The recent failure of the GOP’s American Health Care Act has left the healthcare industry in a period of pause that’s likely to benefit real estate investment trusts, according to observers.
In a review published in late March on investment analysis website Seeking Alpha real estate advisor Hoya Capital Real Estate reported that healthcare REITs experienced a “rally” of 3.5% following the act’s failure in the House, since “status quo in healthcare policy is generally seen as a positive.”
That status quo was expected to be particularly beneficial to REITs dealing in the skilled nursing sector, Hoya Capital reported.
Uncertainty surrounding reimbursement policies can hit trading especially hard, the advisor noted.
A 2016 report from credit rating agency Fitch Ratings speculated that REITs would become increasingly cautious around skilled nursing portfolios due to potential sector pitfalls such as lower reimbursement rates, pilot programs launched as part of the Affordable Care Act and ramped up efforts from federal officials to probe providers’ billing practices.
Healthcare REITs Ventas and Welltower ranked as the two best performers the week the plug was pulled on the GOP’s American Health Care Act. Omega Healthcare Investors, HCP Inc. and Care Capital Properties also landed spots on Hoya Capital’s best performing list.

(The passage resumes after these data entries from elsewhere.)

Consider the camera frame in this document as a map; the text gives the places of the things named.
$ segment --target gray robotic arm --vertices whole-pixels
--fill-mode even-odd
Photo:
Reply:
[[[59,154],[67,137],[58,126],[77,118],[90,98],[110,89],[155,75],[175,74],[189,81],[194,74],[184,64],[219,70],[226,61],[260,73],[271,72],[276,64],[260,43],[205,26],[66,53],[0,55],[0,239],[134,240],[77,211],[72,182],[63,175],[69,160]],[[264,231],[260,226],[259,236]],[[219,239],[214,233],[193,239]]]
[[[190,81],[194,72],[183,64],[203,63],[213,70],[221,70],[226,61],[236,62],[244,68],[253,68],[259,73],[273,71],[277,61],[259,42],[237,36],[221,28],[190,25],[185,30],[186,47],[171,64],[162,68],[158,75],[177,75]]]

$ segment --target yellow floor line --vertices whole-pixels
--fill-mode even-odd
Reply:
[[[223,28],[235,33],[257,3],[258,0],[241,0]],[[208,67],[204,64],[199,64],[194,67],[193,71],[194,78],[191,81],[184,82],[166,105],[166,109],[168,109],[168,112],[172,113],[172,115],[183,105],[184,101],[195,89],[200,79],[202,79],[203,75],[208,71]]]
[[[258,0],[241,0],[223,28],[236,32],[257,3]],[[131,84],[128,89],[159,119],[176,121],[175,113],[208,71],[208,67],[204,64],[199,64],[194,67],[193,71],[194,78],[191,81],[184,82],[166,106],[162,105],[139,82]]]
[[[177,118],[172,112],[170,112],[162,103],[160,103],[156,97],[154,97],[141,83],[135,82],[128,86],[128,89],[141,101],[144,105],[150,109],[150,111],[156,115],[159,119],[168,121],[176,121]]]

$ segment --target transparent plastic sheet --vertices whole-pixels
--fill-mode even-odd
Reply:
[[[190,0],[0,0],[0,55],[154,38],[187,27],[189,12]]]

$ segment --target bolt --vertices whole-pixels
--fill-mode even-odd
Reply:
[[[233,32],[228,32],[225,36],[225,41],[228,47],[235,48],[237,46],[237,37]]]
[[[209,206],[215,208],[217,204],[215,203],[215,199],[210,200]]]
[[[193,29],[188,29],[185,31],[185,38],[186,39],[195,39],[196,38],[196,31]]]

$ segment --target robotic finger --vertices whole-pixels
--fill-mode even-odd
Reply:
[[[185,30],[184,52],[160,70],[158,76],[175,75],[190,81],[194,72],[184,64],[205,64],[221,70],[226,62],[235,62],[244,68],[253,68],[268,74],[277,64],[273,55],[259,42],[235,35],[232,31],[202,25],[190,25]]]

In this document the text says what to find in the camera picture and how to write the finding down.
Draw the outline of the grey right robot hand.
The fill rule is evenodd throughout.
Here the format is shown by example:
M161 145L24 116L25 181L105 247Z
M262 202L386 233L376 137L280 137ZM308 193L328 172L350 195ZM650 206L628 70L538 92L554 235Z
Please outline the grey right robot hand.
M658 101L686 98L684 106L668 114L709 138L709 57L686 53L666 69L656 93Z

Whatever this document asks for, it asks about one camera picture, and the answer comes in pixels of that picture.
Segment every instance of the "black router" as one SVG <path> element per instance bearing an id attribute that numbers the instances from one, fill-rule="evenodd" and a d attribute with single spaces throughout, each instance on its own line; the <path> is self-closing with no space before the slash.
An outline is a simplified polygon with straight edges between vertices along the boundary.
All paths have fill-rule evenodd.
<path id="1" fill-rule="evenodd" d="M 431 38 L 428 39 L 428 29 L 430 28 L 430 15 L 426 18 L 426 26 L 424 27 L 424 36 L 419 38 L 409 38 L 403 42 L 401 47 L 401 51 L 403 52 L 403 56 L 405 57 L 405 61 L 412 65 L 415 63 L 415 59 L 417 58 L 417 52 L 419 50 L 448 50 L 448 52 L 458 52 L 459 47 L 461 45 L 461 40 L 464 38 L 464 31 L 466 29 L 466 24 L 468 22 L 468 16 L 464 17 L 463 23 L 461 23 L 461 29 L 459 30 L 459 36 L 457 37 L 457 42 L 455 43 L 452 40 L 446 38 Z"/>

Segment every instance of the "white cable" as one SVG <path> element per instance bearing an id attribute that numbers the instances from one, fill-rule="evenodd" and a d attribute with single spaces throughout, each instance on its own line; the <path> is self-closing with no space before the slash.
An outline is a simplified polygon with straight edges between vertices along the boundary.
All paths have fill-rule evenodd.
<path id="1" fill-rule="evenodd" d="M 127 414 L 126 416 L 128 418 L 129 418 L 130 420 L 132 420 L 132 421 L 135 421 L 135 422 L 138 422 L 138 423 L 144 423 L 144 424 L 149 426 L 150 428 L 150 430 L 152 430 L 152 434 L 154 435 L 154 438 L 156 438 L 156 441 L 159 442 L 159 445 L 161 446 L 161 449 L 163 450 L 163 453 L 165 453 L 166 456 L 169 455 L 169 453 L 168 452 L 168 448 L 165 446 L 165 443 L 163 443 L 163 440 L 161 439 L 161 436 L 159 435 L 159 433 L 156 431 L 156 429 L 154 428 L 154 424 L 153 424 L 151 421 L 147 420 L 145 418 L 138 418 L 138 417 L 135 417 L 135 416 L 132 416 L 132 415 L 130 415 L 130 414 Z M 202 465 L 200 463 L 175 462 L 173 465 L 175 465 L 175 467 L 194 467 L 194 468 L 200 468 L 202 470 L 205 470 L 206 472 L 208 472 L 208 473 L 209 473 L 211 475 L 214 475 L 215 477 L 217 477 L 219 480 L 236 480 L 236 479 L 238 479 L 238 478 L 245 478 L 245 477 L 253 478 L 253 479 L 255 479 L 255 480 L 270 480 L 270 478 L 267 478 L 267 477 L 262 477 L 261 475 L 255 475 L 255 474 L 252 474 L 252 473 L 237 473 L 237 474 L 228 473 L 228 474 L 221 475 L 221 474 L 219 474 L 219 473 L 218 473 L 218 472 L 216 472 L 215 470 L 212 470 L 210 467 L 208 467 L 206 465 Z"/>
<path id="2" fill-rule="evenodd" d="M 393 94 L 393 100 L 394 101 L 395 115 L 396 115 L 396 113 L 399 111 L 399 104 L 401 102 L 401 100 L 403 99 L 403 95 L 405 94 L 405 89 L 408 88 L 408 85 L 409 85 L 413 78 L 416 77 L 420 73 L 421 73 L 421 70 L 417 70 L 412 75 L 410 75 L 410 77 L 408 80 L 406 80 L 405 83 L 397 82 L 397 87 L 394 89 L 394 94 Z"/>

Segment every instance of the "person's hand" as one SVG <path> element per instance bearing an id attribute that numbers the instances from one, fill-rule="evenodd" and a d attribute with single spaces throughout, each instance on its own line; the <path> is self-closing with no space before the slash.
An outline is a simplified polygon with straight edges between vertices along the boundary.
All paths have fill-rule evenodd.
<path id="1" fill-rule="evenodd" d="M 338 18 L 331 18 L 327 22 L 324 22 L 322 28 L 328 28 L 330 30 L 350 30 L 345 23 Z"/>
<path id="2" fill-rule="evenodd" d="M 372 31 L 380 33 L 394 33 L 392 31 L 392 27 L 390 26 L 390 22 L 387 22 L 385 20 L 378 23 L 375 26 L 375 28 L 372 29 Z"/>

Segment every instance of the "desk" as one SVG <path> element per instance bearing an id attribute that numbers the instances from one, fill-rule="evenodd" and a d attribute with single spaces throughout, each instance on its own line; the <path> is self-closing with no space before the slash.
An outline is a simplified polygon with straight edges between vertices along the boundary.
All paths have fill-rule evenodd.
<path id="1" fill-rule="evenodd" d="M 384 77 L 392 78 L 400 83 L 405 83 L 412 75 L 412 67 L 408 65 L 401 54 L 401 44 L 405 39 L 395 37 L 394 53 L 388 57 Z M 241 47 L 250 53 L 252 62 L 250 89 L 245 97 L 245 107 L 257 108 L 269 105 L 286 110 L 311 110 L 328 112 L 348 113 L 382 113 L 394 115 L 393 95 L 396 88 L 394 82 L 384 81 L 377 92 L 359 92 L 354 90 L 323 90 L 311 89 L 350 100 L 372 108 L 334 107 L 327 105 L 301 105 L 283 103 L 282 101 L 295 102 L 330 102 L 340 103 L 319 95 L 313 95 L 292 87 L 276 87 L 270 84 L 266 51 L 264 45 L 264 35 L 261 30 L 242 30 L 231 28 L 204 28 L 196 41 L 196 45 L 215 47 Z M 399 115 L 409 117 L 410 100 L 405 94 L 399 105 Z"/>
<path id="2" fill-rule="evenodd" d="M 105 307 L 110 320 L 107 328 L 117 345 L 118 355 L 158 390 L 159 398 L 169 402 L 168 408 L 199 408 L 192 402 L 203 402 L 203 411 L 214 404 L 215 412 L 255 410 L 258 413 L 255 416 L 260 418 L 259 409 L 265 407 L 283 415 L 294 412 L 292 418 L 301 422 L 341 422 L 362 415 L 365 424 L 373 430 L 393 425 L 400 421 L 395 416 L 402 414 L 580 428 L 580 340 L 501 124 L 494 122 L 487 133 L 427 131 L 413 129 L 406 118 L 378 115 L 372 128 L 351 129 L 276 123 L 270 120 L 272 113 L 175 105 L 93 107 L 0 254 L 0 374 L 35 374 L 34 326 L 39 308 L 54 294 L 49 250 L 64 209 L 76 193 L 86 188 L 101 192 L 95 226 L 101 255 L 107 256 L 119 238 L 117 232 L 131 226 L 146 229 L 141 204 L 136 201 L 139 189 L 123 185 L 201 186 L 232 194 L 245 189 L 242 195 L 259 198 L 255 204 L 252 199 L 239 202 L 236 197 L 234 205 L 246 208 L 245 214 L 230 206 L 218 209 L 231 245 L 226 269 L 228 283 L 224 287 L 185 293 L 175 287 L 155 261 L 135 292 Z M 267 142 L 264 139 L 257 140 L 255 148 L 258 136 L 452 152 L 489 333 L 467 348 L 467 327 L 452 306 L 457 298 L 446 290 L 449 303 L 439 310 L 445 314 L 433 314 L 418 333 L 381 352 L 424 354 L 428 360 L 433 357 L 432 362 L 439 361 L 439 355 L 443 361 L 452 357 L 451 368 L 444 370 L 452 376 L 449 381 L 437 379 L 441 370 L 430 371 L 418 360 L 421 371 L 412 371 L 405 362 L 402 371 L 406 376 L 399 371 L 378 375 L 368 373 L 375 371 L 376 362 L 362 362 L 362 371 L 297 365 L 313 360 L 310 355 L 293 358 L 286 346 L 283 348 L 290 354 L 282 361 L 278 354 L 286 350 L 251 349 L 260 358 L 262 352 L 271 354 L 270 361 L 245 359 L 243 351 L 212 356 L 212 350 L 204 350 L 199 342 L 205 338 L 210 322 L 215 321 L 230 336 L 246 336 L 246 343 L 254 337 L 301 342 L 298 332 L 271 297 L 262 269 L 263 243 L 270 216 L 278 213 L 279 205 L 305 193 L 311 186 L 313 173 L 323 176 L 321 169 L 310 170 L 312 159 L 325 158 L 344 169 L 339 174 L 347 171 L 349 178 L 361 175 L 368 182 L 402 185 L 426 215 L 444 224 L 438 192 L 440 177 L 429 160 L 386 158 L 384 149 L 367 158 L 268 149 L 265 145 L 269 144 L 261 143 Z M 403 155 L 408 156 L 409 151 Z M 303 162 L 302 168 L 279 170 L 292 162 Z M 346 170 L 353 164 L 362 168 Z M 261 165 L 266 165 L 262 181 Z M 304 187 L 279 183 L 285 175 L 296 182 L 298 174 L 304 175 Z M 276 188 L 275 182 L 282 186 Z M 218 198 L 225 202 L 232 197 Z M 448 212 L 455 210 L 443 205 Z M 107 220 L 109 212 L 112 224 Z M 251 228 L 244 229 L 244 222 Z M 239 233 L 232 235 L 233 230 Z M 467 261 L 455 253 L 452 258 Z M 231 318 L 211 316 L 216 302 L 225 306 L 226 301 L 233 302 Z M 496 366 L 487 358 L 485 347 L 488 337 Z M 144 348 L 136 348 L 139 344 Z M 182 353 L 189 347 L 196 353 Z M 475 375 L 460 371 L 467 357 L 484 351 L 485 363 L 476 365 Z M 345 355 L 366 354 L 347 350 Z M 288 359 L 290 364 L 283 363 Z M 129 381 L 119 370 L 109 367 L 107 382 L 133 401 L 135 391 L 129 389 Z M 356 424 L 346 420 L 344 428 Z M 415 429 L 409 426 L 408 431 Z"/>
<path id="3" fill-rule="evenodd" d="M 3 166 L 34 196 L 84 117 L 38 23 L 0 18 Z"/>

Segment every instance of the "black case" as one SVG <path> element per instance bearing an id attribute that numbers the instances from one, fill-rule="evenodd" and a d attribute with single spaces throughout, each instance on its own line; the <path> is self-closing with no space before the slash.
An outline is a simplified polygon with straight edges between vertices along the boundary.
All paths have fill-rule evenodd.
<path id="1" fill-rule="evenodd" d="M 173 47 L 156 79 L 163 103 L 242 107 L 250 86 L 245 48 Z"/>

The status quo surge for healthcare REITs follows statements made by Care Capital Properties CEO Ray Lewis in December that he was “very optimistic” about the sector’s future after President Donald Trump’s election.
Speaking with REIT.com, Lewis added that he believed value-based initiatives would continue driving residents to skilled nursing settings, since “the policy tailwinds that are great for our business long-term remain intact post-election.”